2.1.16 MIME Encapsulation of Aggregate HTML Documents (mhtml)

NOTE: This charter is a snapshot of the 40th IETF Meeting in Washington, DC. It may now be out-of-date. Last Modified: 27-Oct-97

Chair(s):

Einar Stefferud <stef@nma.com>

Applications Area Director(s):

Keith Moore <moore@cs.utk.edu>
Harald Alvestrand <Harald.T.Alvestrand@uninett.no>

Applications Area Advisor:

Keith Moore <moore@cs.utk.edu>

Mailing Lists:

General Discussion:mhtml@segate.sunet.se
To Subscribe: listserv@segate.sunet.se
In Body: subscribe mhtml <full name>
Archive: ftp://segate.sunet.se/lists/mhtml/

Description of Working Group:

World Wide Web documents are most often written using HyperText Markup Language (HTML). HTML is notable in that it contains "embedded content"; that is, HTML documents often contain pointers or links to other objects (images, external references) which are to be presented to the recipient. Currently, these compound structured Web documents are transported almost exclusively via the interactive HTTP protocol. The MHTML working group has developed three Proposed Standards (RFCs 2110, 2111 and 2112) which permit the transport of such compound structured Web documents via Internet mail in MIME multipart/related body parts.

The Proposed Standards are intended to support interoperability between separate HTTP-based systems and Internet mail systems, as well as being suitable for combined mail/HTTP browser systems.

It is beyond the scope of this working group to come up with standards for document formats other than HTML Web documents. However, the Proposed Standards so far produced by the working group have been designed to allow other such formats to use similar strategies.

The MHTML WG is currently INACTIVE while first implementations are under way. To support implementation efforts, the WG Editor maintains an Informational Internet-Draft ftp://ftp.dsv.su.se/users/jpalme/draft-ietf-mhtml-info-06.txt that provides additional useful information for implementors. This Informational Draft also discusses Web page formatting choices that affect their efficient use through disconnected channels such as mail. It will become an Informational RFC after implementation experience has been collected. Until then, this informational draft will be kept current and available in the IETF Internet-Drafts library.

The MHTML Mailing List remains open for discussion of any issues that may arise during implementation, and to collect information about successful interoperable and interworkable implementations in anticipation of progression to Draft-Standard Status.

From May to October, 1997, the working group will Monitor Implementation progress and discuss issues, periodically Update Draft of Informational Document.

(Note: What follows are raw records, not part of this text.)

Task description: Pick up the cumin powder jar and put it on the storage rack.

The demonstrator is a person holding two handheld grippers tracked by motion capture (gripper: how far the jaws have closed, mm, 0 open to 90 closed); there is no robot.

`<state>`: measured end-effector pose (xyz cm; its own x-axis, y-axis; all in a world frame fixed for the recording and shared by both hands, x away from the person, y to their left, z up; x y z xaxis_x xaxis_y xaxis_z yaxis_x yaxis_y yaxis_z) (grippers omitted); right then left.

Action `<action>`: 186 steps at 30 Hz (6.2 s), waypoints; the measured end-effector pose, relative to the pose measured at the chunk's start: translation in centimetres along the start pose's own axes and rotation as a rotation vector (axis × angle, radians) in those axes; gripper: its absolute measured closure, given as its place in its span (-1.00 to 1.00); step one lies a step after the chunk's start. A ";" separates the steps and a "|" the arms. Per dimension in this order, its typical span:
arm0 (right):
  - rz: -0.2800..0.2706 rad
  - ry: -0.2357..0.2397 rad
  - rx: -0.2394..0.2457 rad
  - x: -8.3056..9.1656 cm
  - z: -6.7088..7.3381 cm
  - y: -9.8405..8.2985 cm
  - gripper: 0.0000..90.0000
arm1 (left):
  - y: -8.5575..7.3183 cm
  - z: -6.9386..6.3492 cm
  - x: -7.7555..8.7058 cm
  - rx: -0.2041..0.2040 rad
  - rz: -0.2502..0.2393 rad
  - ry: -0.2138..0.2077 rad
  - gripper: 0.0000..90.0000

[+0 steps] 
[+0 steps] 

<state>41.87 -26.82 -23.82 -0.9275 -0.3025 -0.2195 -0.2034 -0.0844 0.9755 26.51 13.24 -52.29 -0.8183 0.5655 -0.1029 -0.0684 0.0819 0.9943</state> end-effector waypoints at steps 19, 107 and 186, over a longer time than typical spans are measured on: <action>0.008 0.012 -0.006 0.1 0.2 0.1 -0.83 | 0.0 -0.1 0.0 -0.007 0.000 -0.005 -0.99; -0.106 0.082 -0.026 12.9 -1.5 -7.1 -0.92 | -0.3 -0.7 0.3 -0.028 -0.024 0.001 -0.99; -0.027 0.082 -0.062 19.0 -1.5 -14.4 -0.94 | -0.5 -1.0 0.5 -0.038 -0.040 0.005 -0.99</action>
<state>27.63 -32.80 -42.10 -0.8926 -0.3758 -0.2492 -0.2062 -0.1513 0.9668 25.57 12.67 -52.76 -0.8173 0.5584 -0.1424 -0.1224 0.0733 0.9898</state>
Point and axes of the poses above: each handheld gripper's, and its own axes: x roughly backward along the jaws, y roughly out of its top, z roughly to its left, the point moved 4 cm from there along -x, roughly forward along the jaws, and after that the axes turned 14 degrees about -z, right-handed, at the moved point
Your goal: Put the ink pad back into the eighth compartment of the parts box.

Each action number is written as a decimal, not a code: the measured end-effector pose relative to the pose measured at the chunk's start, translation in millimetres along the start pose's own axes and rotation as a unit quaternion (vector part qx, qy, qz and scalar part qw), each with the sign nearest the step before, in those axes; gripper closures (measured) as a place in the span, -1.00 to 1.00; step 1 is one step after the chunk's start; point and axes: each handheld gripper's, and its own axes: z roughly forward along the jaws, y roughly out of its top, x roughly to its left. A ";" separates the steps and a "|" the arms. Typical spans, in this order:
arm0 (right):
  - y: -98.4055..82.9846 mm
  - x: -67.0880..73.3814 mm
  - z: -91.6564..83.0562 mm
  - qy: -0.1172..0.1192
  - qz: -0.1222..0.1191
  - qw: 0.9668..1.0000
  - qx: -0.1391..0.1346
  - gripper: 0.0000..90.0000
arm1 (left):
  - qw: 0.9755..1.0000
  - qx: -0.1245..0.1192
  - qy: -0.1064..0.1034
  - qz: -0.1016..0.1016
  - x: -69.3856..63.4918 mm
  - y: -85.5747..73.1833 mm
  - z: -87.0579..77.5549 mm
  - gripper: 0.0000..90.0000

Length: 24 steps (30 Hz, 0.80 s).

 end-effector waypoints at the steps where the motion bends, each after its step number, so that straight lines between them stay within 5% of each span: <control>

The editors of this group are:

Main editor: Jacob Palme <jpalme@dsv.su.se Associate editor: Alex Hopmann <alex.hop@resnova.co

Goals and Milestones:

Mar 96

  

Clarify issues and submit first Internet-Draft.

Jun 96

  

Submit first Internet-Draft for MIME encapsulation of HTML.

Sep 96

  

Submit MHTML specification to IESG for consideration as a Proposed Standard.

Oct 96

  

Submit Internet-Draft for guidelines in created documents for disconnected access.

Dec 96

  

Submit guidelines Internet-Draft to IESG for consideration as an Informational RFC.

Aug 97

  

Meet at Munich to review Implementation progress.

Oct 97

  

Submit Implementation Progress Internet-Draft to IESG for publication as an Informational RFC.

Internet-Drafts:

Request For Comments:

RFC

Status

Title

 

RFC2112

PS

The MIME Multipart/Related Content-type

RFC2111

PS

Content-ID and Message-ID Uniform Resource Locators

RFC2110

PS

MIME E-mail Encapsulation of Aggregate Documents, such as HTML (MHTML)

Current Meeting Report

Minutes of the Mime Encapsulation of Aggregate HTML Documents (MHTML) WG

These minutes are submitted by Einar Stefferud <stef@nma.com>, using meeting notes taken by Eric Berman <ericbe@microsoft.com.

Eric Berman volunteered to take meeting notes for the minutes. There were no revisions to the meeting agenda as presented.

I (a). Status of Implementations

Are there any features in the standard which no one implements, and which thus might be cut off when publishing as an IETF Draft Standard?

Some questions arose about granularity. For example, if we have specified a boundary condition, does it have to actually be generated by anyone to get our standard to Draft?

Resolution: Ask this question on the list and check out Jacob's questionnaire, and get an opinion from the area directors.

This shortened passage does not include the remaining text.